- _BRIEF_: Note each line in the data holding the string "left" and report it.
====
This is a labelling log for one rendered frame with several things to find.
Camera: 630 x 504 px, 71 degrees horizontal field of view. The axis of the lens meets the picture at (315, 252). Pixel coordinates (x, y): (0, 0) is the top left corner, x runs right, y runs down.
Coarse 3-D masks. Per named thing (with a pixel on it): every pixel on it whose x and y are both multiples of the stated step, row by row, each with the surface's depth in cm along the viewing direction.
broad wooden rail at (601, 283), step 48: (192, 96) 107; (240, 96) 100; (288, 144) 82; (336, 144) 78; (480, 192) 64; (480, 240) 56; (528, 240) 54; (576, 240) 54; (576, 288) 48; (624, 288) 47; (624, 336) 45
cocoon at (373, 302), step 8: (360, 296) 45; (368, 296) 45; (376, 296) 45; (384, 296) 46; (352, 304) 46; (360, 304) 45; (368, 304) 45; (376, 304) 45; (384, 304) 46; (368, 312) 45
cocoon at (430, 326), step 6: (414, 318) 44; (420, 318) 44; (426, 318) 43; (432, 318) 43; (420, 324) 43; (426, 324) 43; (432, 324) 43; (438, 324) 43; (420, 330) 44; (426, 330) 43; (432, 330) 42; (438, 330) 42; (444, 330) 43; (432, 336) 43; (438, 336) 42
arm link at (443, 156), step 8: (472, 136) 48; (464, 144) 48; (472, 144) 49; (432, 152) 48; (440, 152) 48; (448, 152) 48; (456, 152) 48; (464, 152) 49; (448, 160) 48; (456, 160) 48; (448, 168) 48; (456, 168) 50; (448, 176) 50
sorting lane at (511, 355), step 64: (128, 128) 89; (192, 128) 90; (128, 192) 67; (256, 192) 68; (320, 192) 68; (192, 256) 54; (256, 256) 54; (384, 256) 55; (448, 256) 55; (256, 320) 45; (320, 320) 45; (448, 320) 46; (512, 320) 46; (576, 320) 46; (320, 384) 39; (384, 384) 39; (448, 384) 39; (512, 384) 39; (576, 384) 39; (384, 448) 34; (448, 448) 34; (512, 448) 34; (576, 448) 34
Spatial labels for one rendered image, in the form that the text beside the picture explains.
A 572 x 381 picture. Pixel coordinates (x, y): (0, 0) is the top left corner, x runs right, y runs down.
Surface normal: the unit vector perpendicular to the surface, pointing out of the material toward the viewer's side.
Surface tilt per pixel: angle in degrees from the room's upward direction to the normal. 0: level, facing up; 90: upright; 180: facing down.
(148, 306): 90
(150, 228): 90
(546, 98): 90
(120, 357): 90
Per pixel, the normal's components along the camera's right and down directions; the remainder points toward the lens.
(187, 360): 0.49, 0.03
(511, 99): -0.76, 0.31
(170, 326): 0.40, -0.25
====
- _SOLUTION TO THIS TASK_:
Camera: 630 x 504 px, 71 degrees horizontal field of view. The axis of the lens meets the picture at (315, 252). Pixel coordinates (x, y): (0, 0) is the top left corner, x runs right, y runs down.
A 572 x 381 picture. Pixel coordinates (x, y): (0, 0) is the top left corner, x runs right, y runs down.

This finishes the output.